**Aim of the task**
Return the lines from the start of the data through the line with "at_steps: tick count". Include both of those lines and no others.

Top of Given records

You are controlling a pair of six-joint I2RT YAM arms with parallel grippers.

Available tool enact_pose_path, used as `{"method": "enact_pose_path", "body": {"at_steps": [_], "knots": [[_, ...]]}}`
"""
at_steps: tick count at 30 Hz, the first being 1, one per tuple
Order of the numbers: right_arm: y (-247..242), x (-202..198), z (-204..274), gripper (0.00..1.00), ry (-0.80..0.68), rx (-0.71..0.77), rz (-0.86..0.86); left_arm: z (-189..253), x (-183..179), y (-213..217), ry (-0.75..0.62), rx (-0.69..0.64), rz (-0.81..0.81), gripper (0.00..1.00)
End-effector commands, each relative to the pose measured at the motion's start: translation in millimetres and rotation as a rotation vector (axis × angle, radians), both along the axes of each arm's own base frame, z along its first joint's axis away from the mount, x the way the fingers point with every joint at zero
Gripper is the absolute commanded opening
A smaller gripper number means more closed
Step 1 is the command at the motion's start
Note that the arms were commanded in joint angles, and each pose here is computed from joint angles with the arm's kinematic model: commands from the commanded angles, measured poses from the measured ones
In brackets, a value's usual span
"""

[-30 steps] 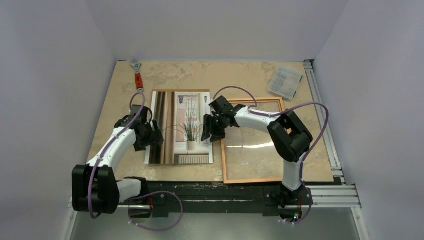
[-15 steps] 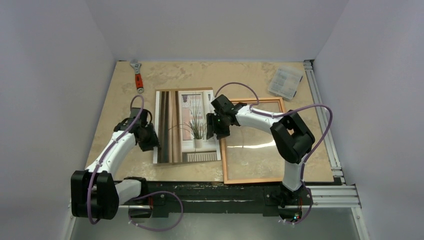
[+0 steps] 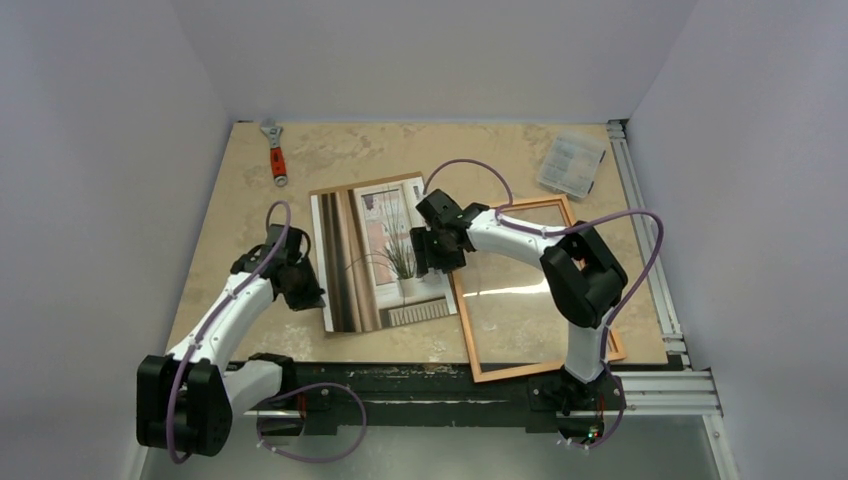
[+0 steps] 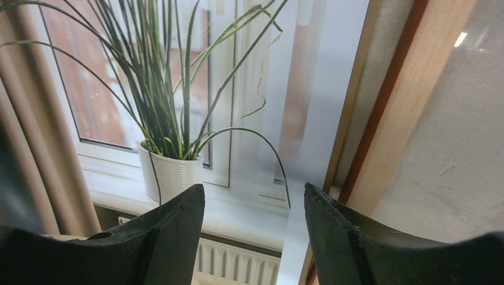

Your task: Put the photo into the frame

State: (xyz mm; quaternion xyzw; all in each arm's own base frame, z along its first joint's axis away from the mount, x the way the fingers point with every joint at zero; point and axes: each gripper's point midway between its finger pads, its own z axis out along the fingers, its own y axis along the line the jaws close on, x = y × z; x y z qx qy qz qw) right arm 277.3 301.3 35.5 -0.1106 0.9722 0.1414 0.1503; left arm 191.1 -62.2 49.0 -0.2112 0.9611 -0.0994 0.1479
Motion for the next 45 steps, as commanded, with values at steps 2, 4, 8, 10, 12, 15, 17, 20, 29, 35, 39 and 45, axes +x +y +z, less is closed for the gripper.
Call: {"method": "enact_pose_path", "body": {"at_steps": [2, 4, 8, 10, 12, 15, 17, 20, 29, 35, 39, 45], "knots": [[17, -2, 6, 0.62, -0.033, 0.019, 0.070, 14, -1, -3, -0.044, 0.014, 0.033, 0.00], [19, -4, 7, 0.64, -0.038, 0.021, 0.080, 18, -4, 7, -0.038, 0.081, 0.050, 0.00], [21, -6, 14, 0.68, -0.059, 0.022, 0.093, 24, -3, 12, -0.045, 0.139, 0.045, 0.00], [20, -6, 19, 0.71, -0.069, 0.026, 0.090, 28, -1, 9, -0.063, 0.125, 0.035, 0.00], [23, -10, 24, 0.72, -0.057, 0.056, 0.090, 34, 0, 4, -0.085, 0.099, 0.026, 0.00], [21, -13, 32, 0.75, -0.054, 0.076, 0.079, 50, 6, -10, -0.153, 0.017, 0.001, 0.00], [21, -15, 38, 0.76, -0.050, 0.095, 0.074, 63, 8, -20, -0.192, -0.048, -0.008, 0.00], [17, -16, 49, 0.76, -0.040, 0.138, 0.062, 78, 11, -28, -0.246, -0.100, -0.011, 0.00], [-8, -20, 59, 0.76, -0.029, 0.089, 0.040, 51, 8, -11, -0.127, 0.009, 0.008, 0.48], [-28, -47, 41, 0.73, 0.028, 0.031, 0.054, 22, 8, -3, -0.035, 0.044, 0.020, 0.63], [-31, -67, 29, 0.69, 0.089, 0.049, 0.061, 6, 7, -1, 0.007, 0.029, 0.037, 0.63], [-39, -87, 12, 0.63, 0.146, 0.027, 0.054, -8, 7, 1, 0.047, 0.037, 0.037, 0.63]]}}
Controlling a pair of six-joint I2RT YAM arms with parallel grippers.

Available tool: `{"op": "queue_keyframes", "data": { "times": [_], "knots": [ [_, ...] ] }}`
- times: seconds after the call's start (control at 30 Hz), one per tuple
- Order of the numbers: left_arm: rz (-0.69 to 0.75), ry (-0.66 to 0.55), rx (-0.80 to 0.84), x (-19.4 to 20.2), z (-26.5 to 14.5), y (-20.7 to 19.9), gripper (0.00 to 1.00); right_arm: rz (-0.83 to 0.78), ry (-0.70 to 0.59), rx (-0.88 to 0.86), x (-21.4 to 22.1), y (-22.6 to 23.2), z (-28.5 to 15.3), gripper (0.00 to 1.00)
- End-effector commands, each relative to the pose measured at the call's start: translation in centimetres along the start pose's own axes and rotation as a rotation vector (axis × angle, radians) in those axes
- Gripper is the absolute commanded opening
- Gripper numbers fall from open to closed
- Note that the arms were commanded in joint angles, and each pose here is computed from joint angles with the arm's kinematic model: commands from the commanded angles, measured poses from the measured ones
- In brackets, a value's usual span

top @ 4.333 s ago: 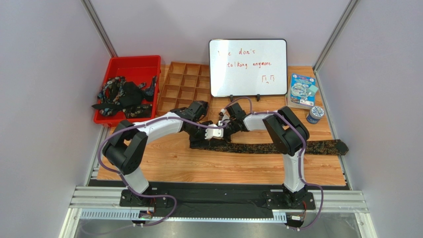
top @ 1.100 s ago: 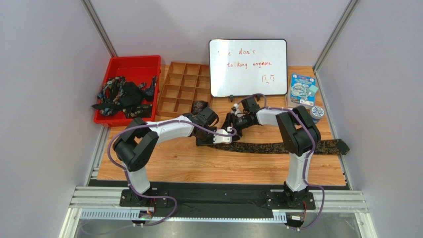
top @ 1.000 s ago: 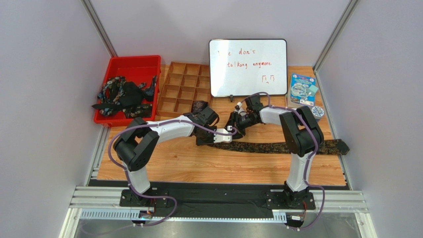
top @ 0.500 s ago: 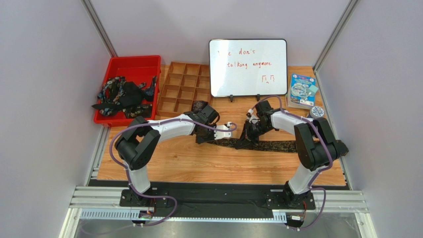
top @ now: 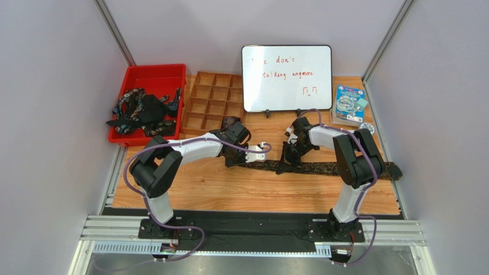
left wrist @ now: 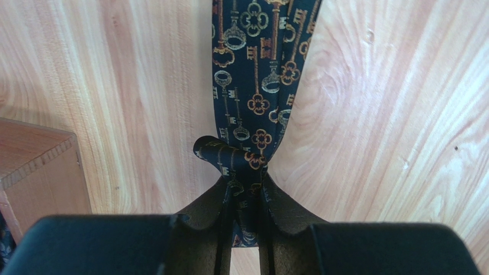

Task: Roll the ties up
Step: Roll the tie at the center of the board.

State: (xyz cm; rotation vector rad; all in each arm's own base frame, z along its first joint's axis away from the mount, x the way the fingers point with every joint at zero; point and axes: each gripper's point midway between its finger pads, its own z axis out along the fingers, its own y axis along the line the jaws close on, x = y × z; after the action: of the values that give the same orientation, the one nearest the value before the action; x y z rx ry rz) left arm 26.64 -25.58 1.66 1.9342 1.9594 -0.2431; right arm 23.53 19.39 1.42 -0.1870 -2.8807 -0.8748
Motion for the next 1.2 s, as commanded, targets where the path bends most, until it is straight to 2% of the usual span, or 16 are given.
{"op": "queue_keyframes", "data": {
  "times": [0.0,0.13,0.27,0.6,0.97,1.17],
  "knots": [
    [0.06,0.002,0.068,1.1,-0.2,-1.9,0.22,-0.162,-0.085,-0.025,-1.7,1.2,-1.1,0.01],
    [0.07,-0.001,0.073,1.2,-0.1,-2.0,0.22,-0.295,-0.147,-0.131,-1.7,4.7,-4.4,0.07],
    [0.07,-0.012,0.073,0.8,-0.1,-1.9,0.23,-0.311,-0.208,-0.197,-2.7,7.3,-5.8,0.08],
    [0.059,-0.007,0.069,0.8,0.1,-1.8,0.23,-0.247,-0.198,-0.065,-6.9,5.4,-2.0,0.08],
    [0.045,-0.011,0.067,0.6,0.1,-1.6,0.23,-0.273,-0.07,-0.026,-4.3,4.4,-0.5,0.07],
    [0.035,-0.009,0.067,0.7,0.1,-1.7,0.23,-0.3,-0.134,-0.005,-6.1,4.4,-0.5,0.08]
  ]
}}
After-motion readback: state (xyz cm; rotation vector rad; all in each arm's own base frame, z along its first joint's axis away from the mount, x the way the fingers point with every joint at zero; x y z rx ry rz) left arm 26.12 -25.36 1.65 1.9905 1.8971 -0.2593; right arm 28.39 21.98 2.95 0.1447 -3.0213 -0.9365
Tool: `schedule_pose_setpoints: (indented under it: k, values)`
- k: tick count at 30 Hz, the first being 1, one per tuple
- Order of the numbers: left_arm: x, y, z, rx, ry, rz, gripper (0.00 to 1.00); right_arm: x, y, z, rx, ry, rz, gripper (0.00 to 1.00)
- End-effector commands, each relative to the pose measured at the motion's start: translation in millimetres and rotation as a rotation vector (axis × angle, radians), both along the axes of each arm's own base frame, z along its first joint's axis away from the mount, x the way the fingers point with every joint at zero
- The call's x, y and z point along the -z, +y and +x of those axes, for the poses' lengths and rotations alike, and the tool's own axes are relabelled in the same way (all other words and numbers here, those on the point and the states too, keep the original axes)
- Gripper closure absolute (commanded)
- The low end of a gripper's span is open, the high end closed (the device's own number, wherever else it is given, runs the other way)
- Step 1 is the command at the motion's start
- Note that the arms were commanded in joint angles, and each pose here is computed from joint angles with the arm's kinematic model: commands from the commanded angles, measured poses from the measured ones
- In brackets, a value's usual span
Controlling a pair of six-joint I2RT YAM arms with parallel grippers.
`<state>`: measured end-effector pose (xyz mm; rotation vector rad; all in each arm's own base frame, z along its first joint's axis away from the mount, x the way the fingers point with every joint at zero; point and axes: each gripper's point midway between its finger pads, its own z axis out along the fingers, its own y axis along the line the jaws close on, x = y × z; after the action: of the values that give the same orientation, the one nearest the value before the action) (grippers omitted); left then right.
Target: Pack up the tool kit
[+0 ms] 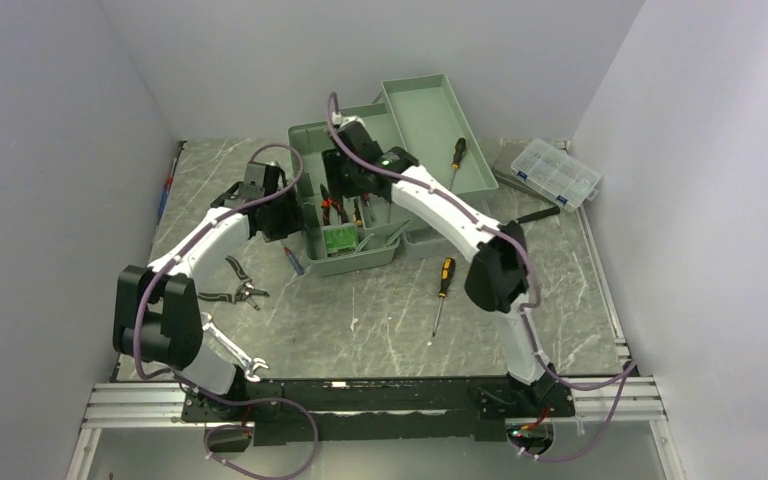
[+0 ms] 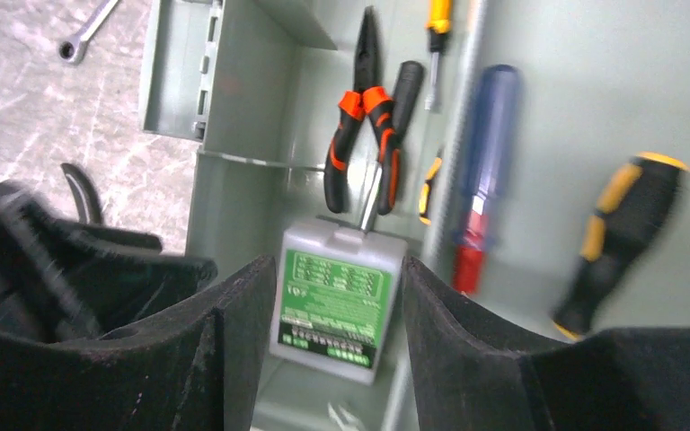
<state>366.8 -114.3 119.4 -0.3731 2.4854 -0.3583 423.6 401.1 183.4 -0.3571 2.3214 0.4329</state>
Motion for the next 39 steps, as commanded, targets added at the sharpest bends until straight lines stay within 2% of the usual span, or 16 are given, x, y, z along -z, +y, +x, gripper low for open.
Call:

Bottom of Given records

**Response area**
You are controlling a pair of six-joint I2RT YAM arms with parallel grippers.

Available tool enact_pose_path, used as `{"method": "enact_pose_path", "body": {"at_steps": [_], "knots": [[_, ...]]}}`
"""
at_steps: tick count at 30 Hz, the first being 1, one per tuple

This finishes the answer to the exercise.